Although federal securities laws provide a safe harbor for forward-looking statements made by a public company that files reports under the federal securities laws, this safe harbor is not available to issuers of penny stocks. As a result, we will not have the benefit of this safe harbor protection in the event of any legal action based upon a claim that the material provided by us contained a material misstatement of fact or was misleading in any material respect because of our failure to include any statements necessary to make the statements not misleading.

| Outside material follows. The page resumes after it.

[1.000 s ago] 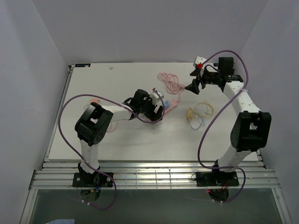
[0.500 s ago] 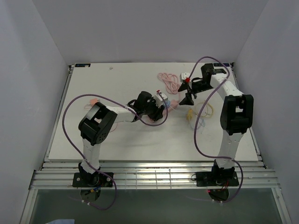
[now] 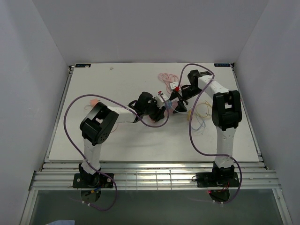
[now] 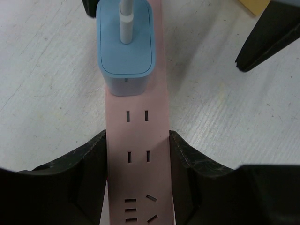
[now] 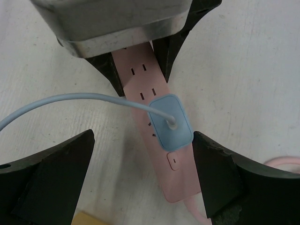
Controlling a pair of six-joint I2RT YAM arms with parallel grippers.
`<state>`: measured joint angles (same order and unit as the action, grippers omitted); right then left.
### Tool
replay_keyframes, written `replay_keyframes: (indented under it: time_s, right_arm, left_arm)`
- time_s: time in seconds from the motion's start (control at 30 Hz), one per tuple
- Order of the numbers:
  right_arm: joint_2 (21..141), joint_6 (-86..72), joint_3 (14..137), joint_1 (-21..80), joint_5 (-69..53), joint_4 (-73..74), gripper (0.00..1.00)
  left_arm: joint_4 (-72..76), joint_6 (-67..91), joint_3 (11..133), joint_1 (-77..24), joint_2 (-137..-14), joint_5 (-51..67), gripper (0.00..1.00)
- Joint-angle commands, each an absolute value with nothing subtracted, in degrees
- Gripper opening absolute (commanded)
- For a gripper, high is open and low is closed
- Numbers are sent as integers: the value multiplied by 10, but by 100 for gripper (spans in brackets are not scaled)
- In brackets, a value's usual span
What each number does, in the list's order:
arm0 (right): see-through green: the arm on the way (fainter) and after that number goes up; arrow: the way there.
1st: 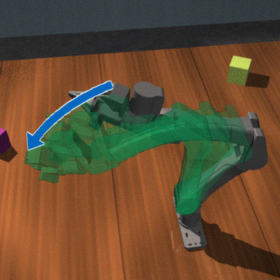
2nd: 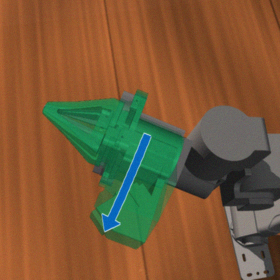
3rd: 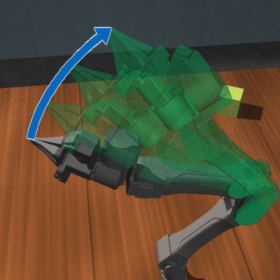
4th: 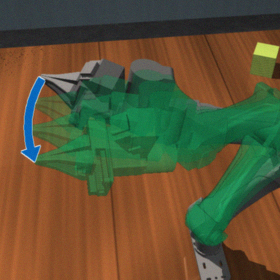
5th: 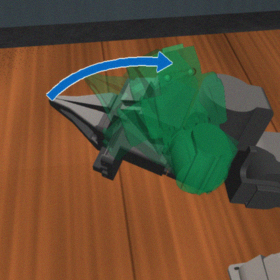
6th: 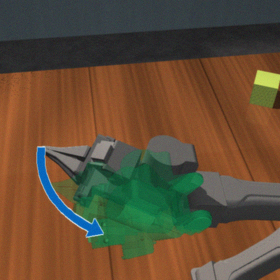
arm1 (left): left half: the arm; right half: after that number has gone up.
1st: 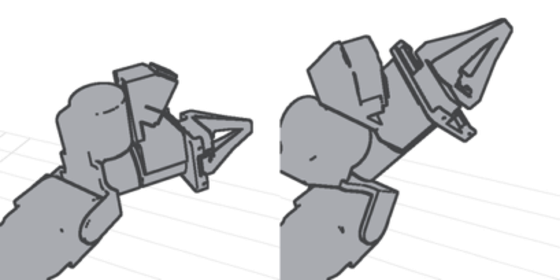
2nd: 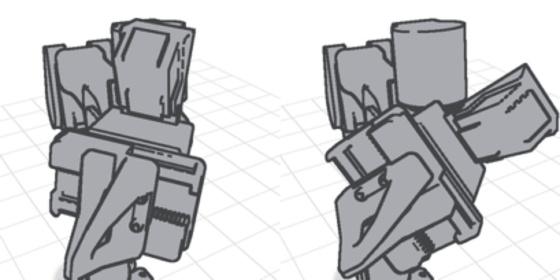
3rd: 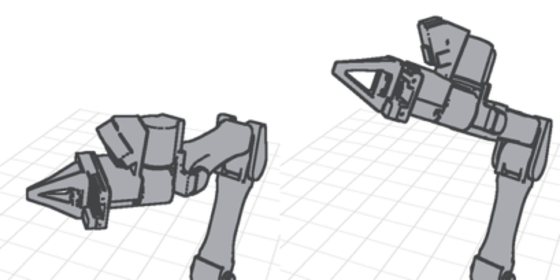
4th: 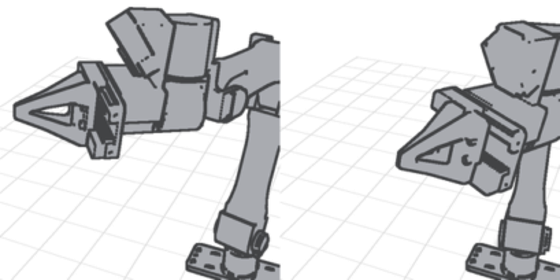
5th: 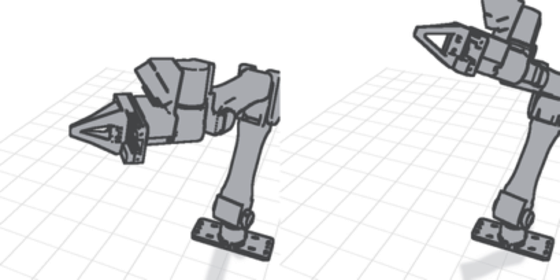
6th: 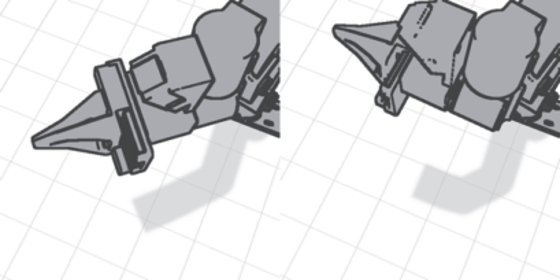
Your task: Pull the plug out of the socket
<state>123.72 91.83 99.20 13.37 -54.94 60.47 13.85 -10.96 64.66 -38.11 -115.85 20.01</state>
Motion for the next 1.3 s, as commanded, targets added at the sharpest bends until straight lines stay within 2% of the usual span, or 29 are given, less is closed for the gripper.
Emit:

Such an action could hurt our financial condition.

 

As an issuer not required to make reports to the Securities and Exchange Commission under Section 13 or 15(d) of the Securities Exchange Act of 1934, holders of restricted shares may not be able to sell shares into the open market as Rule 144 exemptions may not apply.

 

Under Rule 144 of the Securities Act of 1933 holders of restricted shares, may avail themselves of certain exemption from registration is the holder and the issuer meet certain requirements. As a company that is not required to file reports under Section 13 or 15(d) of the Securities Exchange Act, referred to as a non-reporting company, we may not, in the future, meet the requirements for an issuer under 144 that would allow a holder to qualify for Rule 144 exemptions. In such an event, holders of restricted stock would have to utilize another exemption from registration or rely on a registration statement to be filed by the Company registered the restricted stock. Currently, the Company has no plans of filing a registration statement with the Commission.

 

Securities analysts may elect not to report on our Common Stock or may issue negative reports that adversely affect the stock price.

 

At this time, no securities analysts provide research coverage of our Common Stock, and securities analysts may elect not to provide such coverage in the future. It may remain difficult for our company, with its small market capitalization, to attract independent financial analysts that will cover our Common Stock. If securities analysts do not cover our Common Stock, the lack of research coverage may adversely affect the stock’s actual and potential market price. The trading market for our Common Stock may be affected in part by the research and reports that industry or financial analysts publish about our business. If one or more analysts elect to cover our company and then downgrade the stock, the stock price would likely decline rapidly. If one or more of these analysts cease coverage of our company, we could lose visibility in the market, which, in turn, could cause our stock price to decline. This could have a negative effect on the market price of our Common Stock.

 

We have not paid cash dividends in the past and do not expect to pay cash dividends in the foreseeable future. Any return on investment may be limited to the value of our Common Stock.

 

We have never paid cash dividends on our capital stock and do not anticipate paying cash dividends on our capital stock in the foreseeable future. The payment of dividends on our capital stock will depend on our earnings, financial condition and other business and economic factors affecting us at such time as the board of directors may consider relevant. If we do not pay dividends, our Common Stock may be less valuable because a return on your investment will only occur if the Common Stock price appreciates.

 

CAUTIONARY NOTE REGARDING FORWARD-LOOKING STATEMENTS

 

We make forward-looking statements under the “Summary,” “Risk Factors,” “Business,” “Management’s Discussion and Analysis of Financial Condition and Results of Operations” and in other sections of this Offering Circular. In some cases, you can identify these statements by forward-looking words such as “may,” “might,” “should,” “expect,” “plan,” “anticipate,” “believe,” “estimate,” “predict,” “potential” or “continue,” and the negative of these terms and other comparable terminology. These forward-looking statements, which are subject to known and unknown risks, uncertainties, and assumptions about us, may include projections of our future financial performance based on our growth strategies and anticipated trends in our business. These statements are only predictions based on our current expectations and projections about future events. There are important factors that could cause our actual results, level of activity, performance, or achievements to differ materially from the results, level of activity, performance or achievements expressed or implied by the forward-looking statements. In particular, you should consider the numerous risks and uncertainties described under “Risk Factors.”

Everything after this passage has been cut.